MURATA Makoto  wrote:

> Ideally, there should be either

>  1) a single in-band encoding declaration mechanism for all 
>     textual formats

> or

>  2) a single out-band encoding declaration mechanism for 
>     all protocols,


I agree that there should be an in-band encoding-declaration mechanism developed
for other text formats, and that XML's three-stage mechanism (endian/charsize 
signature determination, ASCII/EBCDIC family determination, then reading the 
encoding in minimal literal repertoire) is now a proven approach.  I don't see 
a particular reason for XML to change its syntax. (It doesn't have the problem, 
it shouldn't have to bear any cost.) It is not as important that everyone uses the 
same encoding-header *syntax* as it is that every text format has the
same in-band signalling mechanism available/required, so I hope we won't
be too distracted by XML aspects: XML is the least of it.
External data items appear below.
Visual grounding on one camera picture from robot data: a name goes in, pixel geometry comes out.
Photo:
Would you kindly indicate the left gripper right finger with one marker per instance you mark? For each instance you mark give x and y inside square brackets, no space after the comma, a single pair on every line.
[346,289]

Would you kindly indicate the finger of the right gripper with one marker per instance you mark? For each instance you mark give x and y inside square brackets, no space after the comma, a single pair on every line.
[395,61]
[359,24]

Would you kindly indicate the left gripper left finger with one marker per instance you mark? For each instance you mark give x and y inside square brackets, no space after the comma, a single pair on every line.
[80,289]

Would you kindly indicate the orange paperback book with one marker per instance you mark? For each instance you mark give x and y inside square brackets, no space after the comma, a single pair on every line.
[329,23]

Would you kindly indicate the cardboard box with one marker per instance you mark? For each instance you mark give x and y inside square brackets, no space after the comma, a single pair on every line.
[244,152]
The layering problem here is not a W3C one, but in part an IETF one: it goes
to the poverty of text/* and application/*.  The old ways of thinking about text
(that we can all use ASCII, that our data is local and so will all use the same 
encoding, that our data is international and so will all use a single encoding, 
that some other magical application layer will look after encoding) are at their 
expiry dates. 

To amplify Murata-san: W3C should develop a new text format (perhaps called
"itext") which has some XML-ish encoding header in-band, and some of numeric character 
references, newline correction, normalization and C0/C1 code redundancy as well!
And W3C should spearhead IETF to get a new content-type branch established,
"itext/*", available for text/* and application/*+xml to migrate over to itext/*.

>  If all textual formats (including Javascript, Perl, ruby, etc.) had adopted 
> the same mechanism for in-band encoding declarations, the current situation 
> should have been at least more consistent.

When we worked on XML, Gavin Nicol proposed adopting a format similar to
the ASCII MIME header, appendable to the top of any text.  If the requirement
is to reform text/* then Gavin's proposal could be considered too. It ups the ante
by allowing any sort of MIME-ish metadata, which has a great appeal too. (On 
the other hand, now that XML and SOAP are established, that kind of metadata
consideration may not be so important.)

Cheers
Rick Jelliffe

Received on Monday, 21 April 2003 01:59:46 UTC